Assim, como me parece evidente, as obras não autorizadas, por escrito, pelo senhorio,  são obras ilícitas, pelo que se me afigura, de todo, incompreensível, a referida previsão ao determinar que o inquilino tem direito a ser compensado pelas obras licitamente feitas, ainda que não tenham sido autorizadas pelo senhorio. 

A apreciação que faço às novas disposições relativas ao regime Jurídico do Arrendamento Urbano introduzidas pela Lei nº 79/2014, de 19 de Dezembro, leva-me a concluir que a nova redacção dada ao art.º 29º da Lei 6/2006, de 27 de Fevereiro implica duas alterações que considero, uma relativamente injusta e a outra de todo incompreensível.

A primeira vem prevista no nº 3 do art.º 29 ao determinar, a meu ver bem, que a cessação do contrato de arrendamento não habitacional, por denúncia para demolição ou para realização de obras de remodelação ou restauro profundos, confere ao arrendatário o direito a compensação pelas obras licitamente feitas nos termos das benfeitorias realizadas por possuidor de boa-fé.

Apesar de a solução, em si, ser justa e sempre por mim defendida, acabou por na sua formulação ser relativamente injusta, consistindo nessa injustiça a sua incompreensibilidade. Com efeito, não se entende que a previsão em apreço não se aplique, também, à cessação dos arrendamentos habitacionais, em idênticas circunstâncias.

A segunda, apresenta-se como verdadeiramente incompreensível. Vem prevista nos n.ºs 2 e 3 do referido art.º 29 e consiste em considerar obras legalmente lícitas, quando, ao mesmo tempo, legalmente as mesmas são ilícitas.

Na verdade, com excepção das obras urgentes previstas no artº 1036 e das exigidas por lei ou requeridas por força do contrato, previstas no art.º 1111, ambos do Código Civil, o inquilino só pode executar quaisquer obras no arrendado quando o contrato o faculte ou quando sejam autorizadas, por escrito, pelo senhorio.

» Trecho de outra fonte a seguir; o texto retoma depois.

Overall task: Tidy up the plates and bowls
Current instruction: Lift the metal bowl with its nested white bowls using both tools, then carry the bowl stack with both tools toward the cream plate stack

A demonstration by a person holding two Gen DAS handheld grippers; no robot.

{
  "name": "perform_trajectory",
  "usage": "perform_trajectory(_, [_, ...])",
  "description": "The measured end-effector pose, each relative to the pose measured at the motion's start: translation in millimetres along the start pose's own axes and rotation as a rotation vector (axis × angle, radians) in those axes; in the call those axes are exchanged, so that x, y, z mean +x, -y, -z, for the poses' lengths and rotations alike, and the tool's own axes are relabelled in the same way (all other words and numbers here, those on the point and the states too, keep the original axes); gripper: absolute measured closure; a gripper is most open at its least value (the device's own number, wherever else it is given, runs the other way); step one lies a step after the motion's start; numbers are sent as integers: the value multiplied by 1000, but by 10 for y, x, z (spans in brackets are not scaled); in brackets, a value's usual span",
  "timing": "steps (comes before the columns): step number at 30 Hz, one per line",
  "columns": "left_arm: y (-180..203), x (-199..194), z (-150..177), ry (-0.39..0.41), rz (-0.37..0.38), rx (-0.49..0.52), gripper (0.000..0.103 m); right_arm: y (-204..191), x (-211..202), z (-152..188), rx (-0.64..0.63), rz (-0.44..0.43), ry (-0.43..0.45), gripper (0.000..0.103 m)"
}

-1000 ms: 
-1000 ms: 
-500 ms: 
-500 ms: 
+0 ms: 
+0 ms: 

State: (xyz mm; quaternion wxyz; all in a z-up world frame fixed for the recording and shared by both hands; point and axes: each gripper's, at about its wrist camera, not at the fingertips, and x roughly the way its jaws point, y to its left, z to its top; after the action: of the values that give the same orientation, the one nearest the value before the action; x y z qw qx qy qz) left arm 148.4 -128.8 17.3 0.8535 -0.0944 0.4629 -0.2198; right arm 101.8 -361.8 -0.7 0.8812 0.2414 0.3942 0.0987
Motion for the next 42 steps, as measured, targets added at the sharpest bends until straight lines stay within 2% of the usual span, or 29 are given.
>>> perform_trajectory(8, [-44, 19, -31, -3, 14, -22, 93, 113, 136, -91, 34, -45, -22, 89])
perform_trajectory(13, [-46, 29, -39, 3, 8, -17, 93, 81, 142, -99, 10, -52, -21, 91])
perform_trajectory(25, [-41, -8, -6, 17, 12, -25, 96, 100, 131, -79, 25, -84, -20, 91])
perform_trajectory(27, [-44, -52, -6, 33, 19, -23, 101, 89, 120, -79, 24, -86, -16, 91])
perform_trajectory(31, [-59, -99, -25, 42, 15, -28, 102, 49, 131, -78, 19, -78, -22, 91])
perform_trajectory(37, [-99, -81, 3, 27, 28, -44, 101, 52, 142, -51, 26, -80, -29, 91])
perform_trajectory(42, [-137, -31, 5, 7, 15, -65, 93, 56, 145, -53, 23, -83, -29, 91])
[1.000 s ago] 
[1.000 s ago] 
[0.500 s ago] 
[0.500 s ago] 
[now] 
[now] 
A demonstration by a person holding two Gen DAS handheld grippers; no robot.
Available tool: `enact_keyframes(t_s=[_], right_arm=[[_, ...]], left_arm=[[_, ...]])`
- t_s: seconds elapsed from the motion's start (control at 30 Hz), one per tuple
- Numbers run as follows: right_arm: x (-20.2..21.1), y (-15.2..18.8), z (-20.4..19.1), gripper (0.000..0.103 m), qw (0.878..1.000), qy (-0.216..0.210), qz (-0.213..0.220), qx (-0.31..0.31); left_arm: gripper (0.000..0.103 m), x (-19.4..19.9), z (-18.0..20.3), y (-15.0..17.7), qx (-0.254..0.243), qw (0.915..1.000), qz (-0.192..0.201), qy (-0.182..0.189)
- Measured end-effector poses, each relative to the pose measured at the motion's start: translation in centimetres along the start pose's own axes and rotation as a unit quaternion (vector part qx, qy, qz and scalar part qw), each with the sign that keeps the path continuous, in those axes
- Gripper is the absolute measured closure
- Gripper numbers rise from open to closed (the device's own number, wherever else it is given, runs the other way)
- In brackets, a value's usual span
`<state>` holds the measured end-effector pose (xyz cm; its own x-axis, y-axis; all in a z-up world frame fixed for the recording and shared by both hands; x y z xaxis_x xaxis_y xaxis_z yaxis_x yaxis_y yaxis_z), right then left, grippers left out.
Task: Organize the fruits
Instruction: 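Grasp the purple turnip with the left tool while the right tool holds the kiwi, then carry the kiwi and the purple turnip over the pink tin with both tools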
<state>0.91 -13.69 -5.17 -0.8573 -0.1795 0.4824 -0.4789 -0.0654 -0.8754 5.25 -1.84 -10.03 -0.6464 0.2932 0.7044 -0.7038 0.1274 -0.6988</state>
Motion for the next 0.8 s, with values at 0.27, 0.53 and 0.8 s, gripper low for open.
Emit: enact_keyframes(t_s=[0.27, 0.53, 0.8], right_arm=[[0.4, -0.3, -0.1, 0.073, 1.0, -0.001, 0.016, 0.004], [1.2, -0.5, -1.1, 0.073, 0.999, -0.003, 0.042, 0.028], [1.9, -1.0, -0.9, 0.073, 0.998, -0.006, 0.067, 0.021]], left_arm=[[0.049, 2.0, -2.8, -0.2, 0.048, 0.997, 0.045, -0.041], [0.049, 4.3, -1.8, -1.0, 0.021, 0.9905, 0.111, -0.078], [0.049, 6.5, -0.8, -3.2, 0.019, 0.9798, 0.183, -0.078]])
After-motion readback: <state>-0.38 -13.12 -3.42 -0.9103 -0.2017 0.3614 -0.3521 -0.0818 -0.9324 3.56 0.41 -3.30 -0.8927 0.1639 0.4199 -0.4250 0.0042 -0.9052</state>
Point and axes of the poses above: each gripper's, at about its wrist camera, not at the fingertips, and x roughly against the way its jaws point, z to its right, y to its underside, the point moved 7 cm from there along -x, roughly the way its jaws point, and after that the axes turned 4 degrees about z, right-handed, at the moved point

Assim, como me parece evidente, as obras não autorizadas, por escrito, pelo senhorio,  são obras ilícitas, pelo que se me afigura, de todo, incompreensível, a referida previsão ao determinar que o inquilino tem direito a ser compensado pelas obras licitamente feitas, ainda que não tenham sido autorizadas pelo senhorio.